• [Instructions for the task]: Extract all lines in the data that contain the word "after".

• [Records to use]:
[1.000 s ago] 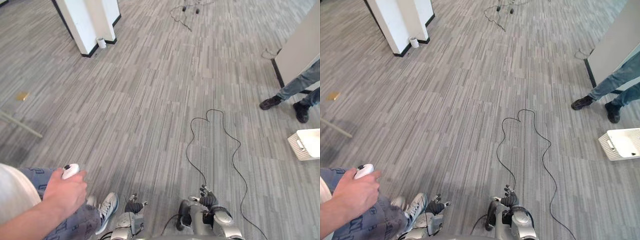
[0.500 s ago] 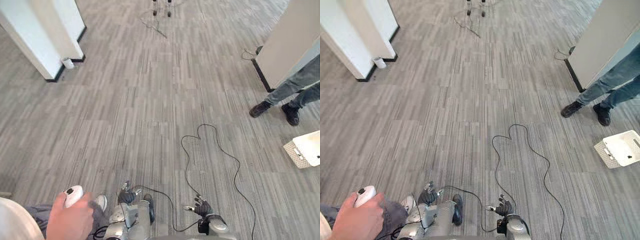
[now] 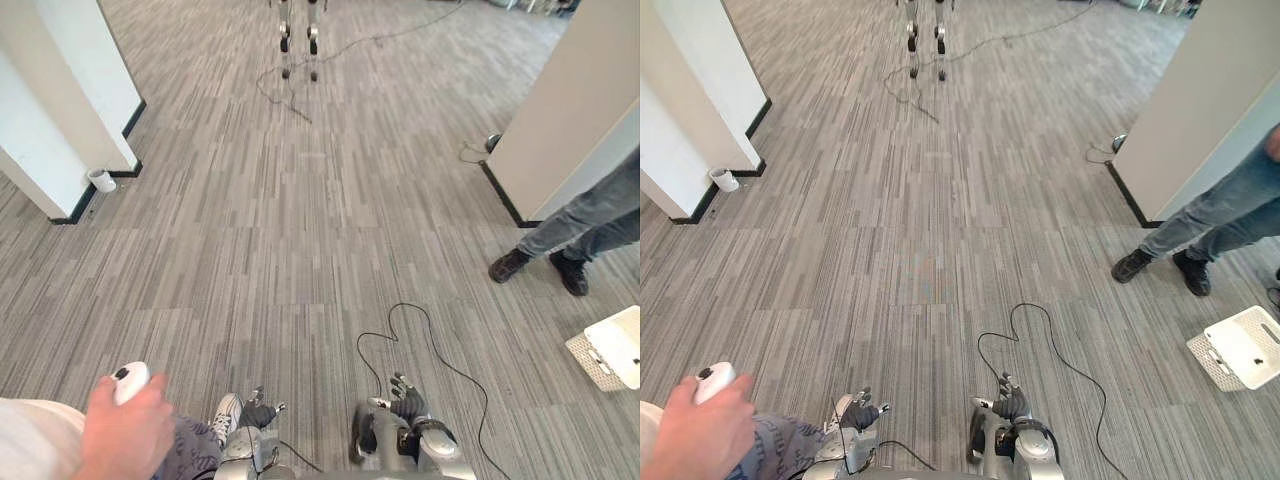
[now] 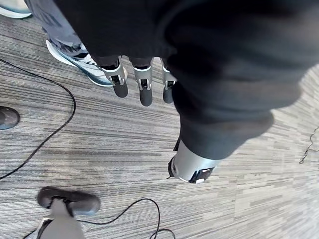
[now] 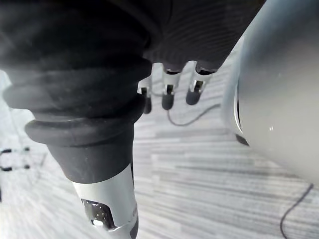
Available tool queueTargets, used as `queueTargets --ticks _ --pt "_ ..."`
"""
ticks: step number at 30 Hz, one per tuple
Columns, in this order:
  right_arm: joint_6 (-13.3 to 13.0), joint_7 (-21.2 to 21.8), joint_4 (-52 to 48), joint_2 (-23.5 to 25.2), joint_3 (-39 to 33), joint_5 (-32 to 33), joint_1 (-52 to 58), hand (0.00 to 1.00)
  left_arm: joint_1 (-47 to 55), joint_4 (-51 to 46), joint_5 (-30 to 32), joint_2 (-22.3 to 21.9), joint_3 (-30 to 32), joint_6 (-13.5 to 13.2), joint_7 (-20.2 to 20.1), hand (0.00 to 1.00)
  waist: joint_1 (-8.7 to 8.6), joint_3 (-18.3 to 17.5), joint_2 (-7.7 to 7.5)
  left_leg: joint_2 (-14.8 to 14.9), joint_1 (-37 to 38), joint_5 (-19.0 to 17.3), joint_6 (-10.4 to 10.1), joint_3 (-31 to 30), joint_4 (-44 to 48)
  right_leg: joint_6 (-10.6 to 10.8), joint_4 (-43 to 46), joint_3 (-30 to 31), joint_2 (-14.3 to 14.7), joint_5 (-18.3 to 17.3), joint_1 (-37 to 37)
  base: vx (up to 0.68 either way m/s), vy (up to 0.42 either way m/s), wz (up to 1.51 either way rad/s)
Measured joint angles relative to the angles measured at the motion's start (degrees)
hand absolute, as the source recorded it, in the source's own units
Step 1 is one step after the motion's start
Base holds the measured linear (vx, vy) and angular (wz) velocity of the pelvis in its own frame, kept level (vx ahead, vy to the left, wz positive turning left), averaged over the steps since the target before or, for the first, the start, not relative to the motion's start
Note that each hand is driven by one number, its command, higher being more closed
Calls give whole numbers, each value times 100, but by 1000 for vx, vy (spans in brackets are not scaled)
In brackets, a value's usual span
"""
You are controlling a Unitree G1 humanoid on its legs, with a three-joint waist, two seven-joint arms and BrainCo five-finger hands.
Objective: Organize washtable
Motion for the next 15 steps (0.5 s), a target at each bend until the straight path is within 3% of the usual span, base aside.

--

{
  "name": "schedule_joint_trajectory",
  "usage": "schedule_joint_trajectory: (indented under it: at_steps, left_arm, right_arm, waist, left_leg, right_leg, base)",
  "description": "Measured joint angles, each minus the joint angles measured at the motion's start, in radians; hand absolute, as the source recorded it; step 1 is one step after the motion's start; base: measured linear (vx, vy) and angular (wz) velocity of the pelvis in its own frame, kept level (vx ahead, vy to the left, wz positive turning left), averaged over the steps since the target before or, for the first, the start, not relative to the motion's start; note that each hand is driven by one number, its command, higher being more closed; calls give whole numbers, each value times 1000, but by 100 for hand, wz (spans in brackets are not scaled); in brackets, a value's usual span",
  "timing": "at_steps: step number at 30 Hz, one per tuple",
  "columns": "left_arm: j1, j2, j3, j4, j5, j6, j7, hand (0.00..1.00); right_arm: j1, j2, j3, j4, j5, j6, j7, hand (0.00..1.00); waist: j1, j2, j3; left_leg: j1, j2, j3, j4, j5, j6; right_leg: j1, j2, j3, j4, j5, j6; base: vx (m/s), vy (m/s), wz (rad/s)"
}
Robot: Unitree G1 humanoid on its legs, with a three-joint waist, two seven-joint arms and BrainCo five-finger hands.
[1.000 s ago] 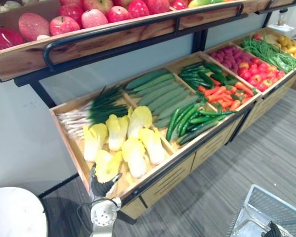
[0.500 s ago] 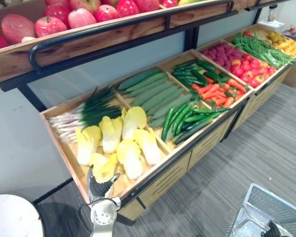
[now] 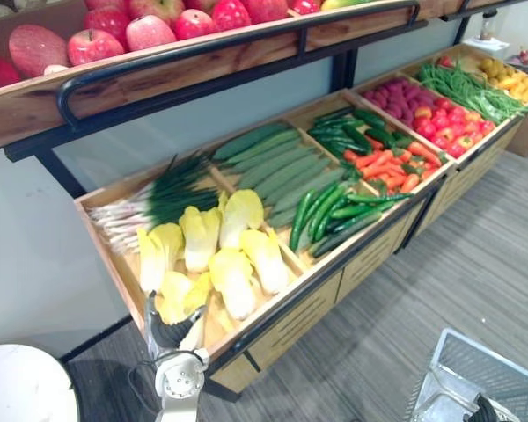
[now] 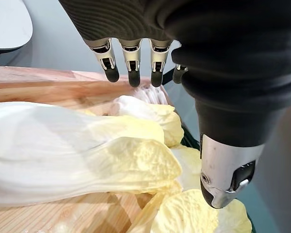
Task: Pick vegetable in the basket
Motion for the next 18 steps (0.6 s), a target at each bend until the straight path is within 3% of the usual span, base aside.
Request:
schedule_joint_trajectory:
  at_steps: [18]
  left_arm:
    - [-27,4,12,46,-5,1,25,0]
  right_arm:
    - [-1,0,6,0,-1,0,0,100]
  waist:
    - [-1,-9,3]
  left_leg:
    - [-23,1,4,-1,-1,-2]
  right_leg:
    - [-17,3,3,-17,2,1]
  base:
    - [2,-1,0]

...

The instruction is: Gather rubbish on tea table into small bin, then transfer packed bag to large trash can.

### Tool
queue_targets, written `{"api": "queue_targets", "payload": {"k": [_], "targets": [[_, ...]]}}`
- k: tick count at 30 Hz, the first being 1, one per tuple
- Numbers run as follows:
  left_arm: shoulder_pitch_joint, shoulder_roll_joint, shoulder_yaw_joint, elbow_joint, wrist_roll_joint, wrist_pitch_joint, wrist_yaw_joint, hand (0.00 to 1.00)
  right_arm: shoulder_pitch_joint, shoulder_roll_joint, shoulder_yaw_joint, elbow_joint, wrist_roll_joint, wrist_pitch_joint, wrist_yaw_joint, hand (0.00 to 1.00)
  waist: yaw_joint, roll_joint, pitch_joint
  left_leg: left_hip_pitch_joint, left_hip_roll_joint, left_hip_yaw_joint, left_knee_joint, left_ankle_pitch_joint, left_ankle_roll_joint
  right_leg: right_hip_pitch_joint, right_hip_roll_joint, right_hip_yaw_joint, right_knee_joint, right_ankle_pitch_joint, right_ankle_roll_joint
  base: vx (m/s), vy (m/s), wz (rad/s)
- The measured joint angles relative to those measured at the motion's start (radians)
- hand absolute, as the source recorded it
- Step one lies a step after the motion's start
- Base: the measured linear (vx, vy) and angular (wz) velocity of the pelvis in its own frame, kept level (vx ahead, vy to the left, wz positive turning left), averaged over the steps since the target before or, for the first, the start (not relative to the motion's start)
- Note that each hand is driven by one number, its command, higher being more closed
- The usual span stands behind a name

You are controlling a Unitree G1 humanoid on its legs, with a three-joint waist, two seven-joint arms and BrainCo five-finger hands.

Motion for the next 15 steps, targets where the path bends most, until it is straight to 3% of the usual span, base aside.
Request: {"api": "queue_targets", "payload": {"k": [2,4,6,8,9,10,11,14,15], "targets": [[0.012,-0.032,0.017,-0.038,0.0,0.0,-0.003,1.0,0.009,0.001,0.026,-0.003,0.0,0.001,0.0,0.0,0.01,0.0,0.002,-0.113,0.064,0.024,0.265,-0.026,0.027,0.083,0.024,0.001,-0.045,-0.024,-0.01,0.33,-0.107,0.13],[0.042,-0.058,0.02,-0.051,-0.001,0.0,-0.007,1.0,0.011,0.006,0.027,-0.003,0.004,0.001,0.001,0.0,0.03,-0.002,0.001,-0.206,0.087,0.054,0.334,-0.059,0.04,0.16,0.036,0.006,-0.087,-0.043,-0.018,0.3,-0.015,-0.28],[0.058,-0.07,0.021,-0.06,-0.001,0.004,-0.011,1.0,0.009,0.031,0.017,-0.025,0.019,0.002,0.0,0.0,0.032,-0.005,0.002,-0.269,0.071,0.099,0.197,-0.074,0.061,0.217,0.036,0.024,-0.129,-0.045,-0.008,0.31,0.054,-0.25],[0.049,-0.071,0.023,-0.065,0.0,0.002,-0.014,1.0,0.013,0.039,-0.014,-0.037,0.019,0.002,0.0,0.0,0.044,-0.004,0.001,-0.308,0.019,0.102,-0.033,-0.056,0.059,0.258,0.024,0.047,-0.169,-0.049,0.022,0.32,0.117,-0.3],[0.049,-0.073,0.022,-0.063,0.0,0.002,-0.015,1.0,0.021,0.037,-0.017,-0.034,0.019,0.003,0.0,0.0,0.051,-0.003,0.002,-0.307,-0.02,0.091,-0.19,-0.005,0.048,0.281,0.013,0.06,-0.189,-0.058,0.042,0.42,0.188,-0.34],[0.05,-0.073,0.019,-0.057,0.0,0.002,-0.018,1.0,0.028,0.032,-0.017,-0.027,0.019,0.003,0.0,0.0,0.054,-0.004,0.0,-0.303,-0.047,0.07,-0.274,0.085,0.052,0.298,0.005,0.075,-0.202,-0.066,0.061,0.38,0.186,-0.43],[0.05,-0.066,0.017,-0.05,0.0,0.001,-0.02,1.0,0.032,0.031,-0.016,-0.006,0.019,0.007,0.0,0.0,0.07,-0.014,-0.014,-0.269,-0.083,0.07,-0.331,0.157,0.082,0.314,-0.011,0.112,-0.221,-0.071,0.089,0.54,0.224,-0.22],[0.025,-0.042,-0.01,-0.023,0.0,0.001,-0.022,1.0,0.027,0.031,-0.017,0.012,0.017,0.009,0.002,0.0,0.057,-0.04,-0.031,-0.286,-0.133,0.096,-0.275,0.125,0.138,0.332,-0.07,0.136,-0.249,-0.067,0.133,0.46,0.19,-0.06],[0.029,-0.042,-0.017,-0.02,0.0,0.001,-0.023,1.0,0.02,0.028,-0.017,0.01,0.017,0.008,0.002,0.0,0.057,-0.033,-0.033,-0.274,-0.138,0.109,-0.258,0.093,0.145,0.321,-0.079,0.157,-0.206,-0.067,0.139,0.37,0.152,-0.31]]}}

• [Task result]:
Step 1 is one step after the motion's start
  "description": "Measured joint angles, each minus the joint angles measured at the motion's start, in radians; hand absolute, as the source recorded it; step 1 is one step after the motion's start; base: measured linear (vx, vy) and angular (wz) velocity of the pelvis in its own frame, kept level (vx ahead, vy to the left, wz positive turning left), averaged over the steps since the target before or, for the first, the start, not relative to the motion's start; note that each hand is driven by one number, its command, higher being more closed; calls give whole numbers, each value times 1000, but by 100 for hand, wz (spans in brackets are not scaled); in brackets, a value's usual span",
- Step one lies a step after the motion's start

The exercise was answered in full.